Effects of novel fins on PCM melting/solidification in triplex tube heat exchangers

This study compares different triplex tube heat exchanger (TTHE) designs using PCM RT82 as a latent heat storage (LHS) unit. Twelve scenarios were analyzed based on three fin parameters: 1. Shape, 2. Arrangement, and 3. Count. The efficiency of phase change is influenced not only by the geometric shape and number of fins, but also by their arrangement and attachment to the side walls. Therefore, the purpose of this study was to identify the optimal fin design and arrangement that would enhance the LHS unit performance through a comprehensive analysis of multiple factors simultaneously. Anchor-shaped fins (ASFs) and tree-shaped fins (TSFs) were evaluated alongside traditional radial fins (RFs), with both unidirectional, inner -> outer, and bidirectional, inner <leftwards harpoon over rightwards harpoon> outer, arrangements.

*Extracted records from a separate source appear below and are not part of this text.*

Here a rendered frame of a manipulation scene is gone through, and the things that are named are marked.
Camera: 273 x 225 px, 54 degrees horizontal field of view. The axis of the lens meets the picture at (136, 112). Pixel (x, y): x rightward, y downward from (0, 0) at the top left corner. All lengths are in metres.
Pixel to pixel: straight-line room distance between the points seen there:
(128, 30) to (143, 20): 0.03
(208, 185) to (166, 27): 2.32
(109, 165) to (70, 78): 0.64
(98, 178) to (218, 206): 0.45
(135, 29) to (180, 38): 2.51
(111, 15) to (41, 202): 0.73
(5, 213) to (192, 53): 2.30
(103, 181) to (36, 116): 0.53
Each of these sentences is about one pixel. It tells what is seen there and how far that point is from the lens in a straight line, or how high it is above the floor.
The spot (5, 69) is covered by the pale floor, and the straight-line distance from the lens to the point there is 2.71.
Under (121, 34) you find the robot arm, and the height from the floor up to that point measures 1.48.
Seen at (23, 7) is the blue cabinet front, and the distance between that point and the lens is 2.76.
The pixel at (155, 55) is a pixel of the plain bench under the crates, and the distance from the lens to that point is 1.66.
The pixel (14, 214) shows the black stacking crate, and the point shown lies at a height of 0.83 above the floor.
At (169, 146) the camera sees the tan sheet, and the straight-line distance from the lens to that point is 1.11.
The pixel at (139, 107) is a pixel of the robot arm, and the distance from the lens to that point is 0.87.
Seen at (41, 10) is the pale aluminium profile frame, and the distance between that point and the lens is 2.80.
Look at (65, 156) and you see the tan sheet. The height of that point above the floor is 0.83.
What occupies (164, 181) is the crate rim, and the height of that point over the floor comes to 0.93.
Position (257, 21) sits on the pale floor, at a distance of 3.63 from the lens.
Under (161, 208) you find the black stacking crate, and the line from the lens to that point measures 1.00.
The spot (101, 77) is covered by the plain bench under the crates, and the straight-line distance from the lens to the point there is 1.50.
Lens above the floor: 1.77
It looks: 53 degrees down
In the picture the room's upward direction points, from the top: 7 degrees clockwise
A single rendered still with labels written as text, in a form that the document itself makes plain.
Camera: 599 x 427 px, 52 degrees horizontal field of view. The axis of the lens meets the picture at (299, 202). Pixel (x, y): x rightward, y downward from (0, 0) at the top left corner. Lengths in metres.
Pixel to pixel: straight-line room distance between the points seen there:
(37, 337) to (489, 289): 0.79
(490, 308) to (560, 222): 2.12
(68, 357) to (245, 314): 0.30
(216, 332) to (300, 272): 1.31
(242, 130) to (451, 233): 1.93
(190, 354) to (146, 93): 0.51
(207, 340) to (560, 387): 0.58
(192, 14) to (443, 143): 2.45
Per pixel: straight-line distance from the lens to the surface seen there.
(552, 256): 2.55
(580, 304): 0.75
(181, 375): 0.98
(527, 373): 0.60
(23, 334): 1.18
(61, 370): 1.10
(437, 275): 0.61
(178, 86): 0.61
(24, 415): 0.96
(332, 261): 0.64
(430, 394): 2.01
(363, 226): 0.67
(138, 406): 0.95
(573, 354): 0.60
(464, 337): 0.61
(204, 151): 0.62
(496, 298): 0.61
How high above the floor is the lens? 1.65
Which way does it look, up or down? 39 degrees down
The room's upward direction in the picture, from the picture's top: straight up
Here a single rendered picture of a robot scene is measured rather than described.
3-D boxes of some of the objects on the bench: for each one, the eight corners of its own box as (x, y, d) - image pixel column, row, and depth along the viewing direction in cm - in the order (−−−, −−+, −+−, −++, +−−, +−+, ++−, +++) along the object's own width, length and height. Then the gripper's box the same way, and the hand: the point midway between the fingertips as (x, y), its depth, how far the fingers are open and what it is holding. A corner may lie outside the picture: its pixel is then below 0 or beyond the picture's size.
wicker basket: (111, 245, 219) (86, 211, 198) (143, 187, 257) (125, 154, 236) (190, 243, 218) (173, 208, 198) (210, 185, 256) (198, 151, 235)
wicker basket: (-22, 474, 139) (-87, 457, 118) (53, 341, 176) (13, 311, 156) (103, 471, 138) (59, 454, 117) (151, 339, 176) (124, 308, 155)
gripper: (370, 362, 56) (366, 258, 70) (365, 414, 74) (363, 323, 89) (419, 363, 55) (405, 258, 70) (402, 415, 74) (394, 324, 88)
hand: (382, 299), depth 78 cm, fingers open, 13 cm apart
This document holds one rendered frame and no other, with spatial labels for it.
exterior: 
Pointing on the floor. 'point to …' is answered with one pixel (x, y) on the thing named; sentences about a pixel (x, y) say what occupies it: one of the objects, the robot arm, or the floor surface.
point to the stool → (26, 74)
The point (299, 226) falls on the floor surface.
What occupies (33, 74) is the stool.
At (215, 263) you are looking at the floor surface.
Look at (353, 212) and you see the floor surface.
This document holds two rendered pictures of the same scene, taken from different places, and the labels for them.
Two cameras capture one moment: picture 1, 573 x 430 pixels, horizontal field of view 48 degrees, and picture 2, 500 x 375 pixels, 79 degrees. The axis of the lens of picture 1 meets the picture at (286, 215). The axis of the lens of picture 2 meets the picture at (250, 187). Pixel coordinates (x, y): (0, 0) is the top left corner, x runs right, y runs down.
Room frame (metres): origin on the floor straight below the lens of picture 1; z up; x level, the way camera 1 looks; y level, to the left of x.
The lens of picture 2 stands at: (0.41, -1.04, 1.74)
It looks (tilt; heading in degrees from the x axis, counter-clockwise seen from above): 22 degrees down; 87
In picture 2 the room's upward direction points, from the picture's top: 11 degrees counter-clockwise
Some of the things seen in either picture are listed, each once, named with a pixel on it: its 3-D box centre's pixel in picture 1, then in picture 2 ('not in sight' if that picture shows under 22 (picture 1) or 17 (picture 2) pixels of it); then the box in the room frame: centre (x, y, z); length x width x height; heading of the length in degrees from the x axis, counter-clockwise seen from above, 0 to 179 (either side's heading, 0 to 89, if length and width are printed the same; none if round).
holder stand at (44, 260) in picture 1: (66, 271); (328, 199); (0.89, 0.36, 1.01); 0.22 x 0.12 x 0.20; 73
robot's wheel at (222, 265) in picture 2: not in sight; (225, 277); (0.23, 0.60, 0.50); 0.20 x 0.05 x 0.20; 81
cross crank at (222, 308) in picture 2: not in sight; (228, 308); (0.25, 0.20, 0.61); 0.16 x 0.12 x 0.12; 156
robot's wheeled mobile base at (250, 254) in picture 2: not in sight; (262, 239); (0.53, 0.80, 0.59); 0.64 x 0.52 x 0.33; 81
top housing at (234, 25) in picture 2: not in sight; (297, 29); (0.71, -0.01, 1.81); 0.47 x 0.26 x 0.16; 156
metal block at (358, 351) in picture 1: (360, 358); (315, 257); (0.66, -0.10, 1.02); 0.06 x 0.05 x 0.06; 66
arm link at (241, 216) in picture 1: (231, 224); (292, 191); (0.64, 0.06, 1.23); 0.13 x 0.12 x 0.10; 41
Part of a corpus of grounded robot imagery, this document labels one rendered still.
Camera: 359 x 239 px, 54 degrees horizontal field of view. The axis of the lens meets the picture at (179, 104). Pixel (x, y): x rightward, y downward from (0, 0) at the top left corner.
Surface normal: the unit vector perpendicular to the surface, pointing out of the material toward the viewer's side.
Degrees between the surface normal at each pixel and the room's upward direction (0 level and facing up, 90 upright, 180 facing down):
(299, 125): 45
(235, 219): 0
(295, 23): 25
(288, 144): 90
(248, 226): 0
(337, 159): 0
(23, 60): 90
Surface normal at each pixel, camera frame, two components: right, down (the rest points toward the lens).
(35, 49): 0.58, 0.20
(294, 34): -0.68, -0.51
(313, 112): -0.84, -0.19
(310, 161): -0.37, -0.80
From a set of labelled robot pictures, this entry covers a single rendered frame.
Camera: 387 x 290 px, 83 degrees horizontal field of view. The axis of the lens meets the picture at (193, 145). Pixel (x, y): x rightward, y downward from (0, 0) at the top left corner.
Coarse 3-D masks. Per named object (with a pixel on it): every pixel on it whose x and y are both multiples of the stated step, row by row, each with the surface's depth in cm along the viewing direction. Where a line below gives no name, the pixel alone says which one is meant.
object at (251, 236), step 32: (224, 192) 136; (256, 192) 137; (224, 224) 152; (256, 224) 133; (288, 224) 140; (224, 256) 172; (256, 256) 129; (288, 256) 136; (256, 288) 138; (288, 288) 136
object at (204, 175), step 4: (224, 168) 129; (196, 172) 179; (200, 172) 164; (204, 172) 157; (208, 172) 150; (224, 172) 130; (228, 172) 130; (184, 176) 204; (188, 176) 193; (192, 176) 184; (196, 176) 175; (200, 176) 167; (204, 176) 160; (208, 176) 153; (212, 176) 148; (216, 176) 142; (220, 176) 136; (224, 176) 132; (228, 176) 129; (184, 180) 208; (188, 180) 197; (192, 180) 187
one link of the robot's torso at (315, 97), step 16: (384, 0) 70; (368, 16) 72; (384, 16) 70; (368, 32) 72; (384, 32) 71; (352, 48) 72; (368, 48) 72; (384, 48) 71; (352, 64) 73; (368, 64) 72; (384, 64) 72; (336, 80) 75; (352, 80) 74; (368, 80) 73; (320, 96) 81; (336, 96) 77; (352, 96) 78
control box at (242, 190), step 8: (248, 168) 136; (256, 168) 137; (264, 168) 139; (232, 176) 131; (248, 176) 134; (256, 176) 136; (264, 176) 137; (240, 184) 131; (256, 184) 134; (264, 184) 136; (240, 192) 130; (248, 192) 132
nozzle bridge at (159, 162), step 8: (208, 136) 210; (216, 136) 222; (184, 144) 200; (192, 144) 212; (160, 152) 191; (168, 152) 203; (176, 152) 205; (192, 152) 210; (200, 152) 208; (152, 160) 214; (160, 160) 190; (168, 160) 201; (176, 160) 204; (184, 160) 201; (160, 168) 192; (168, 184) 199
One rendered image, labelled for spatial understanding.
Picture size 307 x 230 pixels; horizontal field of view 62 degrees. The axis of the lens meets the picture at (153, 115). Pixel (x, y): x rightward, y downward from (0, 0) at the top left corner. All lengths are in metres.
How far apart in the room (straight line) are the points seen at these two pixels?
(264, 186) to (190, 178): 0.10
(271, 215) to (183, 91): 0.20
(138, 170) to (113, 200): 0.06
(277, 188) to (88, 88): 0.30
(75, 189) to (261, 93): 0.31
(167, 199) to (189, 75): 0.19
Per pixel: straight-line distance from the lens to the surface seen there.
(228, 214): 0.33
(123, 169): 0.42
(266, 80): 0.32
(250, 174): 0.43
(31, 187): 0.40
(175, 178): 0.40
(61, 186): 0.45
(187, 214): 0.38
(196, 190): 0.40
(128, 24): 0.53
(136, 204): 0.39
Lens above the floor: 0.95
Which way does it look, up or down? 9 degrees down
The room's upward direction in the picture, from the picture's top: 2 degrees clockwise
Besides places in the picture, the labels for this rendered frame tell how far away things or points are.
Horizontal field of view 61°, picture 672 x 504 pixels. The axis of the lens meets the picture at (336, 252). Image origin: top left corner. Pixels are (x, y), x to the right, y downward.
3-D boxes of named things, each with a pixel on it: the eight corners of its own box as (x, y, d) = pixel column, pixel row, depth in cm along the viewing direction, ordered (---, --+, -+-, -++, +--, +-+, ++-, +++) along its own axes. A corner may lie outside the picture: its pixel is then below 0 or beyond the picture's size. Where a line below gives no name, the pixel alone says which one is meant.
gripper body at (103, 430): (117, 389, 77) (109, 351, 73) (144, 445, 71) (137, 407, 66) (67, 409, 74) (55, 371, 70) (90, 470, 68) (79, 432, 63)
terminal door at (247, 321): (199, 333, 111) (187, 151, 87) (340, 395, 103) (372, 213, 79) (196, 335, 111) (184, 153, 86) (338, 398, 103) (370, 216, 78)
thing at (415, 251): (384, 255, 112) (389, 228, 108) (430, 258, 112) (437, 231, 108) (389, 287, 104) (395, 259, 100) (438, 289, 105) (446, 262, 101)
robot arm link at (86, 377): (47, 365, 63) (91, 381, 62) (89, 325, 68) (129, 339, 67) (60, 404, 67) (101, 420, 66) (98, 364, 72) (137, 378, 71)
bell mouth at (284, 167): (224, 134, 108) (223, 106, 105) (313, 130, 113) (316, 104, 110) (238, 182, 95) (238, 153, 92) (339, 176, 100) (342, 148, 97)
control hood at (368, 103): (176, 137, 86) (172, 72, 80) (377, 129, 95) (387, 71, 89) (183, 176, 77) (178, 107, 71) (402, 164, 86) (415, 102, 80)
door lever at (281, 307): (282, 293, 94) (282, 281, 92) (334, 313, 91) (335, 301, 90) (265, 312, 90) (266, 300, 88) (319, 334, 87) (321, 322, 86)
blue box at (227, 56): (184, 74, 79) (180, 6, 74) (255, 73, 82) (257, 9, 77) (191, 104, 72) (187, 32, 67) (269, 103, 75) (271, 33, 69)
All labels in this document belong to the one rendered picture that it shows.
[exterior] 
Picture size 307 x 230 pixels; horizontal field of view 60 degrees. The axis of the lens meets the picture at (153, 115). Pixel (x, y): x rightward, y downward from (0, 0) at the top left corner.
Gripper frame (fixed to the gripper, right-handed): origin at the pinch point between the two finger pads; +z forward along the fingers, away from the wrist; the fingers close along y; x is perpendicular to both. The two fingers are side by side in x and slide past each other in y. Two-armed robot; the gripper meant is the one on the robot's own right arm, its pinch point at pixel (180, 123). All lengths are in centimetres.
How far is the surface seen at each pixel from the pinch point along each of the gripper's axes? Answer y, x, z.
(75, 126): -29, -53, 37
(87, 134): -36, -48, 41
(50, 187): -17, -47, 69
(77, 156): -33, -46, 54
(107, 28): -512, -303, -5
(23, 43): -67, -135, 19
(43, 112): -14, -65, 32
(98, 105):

In the bidirectional arrangement, fins are alternately connected to the inner and outer walls. TTHEs were tested with 6 or 8 fins, and performance was analyzed during both the charging and discharging processes. The results show that the bidirectional inner <leftwards harpoon over rightwards harpoon> outer arrangement improves heat transfer within the LHS unit by reducing phase-change-resistant masses between fin branches. Bidirectional TSFs reduced melting/solidification time by 11.45 %/12.45 % compared to unidirectional TSFs. Additionally, the 8-fin bidirectional TSF design achieved the best performance, reducing the melting/solidification time by 5.37 %/11.75 % compared to ASFs.